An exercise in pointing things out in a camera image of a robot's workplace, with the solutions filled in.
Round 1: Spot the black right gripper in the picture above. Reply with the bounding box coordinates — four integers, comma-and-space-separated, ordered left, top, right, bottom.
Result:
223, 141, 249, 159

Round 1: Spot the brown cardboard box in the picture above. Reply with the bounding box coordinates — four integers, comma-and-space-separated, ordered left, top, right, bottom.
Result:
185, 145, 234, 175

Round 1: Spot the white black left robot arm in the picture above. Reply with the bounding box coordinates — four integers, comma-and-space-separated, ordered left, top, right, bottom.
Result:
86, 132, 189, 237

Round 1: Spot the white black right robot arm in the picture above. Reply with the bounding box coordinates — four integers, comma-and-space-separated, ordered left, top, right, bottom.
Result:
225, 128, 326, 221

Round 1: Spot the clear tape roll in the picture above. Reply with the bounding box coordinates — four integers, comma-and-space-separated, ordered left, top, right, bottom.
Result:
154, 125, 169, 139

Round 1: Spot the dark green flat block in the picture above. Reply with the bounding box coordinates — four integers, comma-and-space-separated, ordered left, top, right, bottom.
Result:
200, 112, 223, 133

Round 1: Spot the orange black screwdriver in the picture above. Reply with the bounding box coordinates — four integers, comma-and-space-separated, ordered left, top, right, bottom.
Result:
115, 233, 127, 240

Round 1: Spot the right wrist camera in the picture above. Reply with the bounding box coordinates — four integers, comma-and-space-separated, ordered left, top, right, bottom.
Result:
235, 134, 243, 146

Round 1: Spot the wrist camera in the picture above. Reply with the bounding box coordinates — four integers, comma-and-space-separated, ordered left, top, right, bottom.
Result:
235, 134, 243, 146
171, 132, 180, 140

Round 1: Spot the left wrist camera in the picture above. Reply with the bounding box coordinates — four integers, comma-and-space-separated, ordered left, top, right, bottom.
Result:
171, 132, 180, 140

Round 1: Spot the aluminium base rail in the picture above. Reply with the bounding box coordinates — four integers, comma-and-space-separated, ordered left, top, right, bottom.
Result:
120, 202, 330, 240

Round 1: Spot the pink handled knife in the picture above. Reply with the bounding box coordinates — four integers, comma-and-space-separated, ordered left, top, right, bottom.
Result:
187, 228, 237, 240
+ + + + +
**What you need to do**:
Locate the word "white" in the entries, and copy every line where it is found.

**Response to the task**:
Round 1: Spot the white black left robot arm in the picture above. Reply with the bounding box coordinates — four integers, comma-and-space-separated, ordered left, top, right, bottom.
Round 1: Spot the white black right robot arm in the picture above. Reply with the bounding box coordinates — four integers, comma-and-space-separated, ordered left, top, right, bottom.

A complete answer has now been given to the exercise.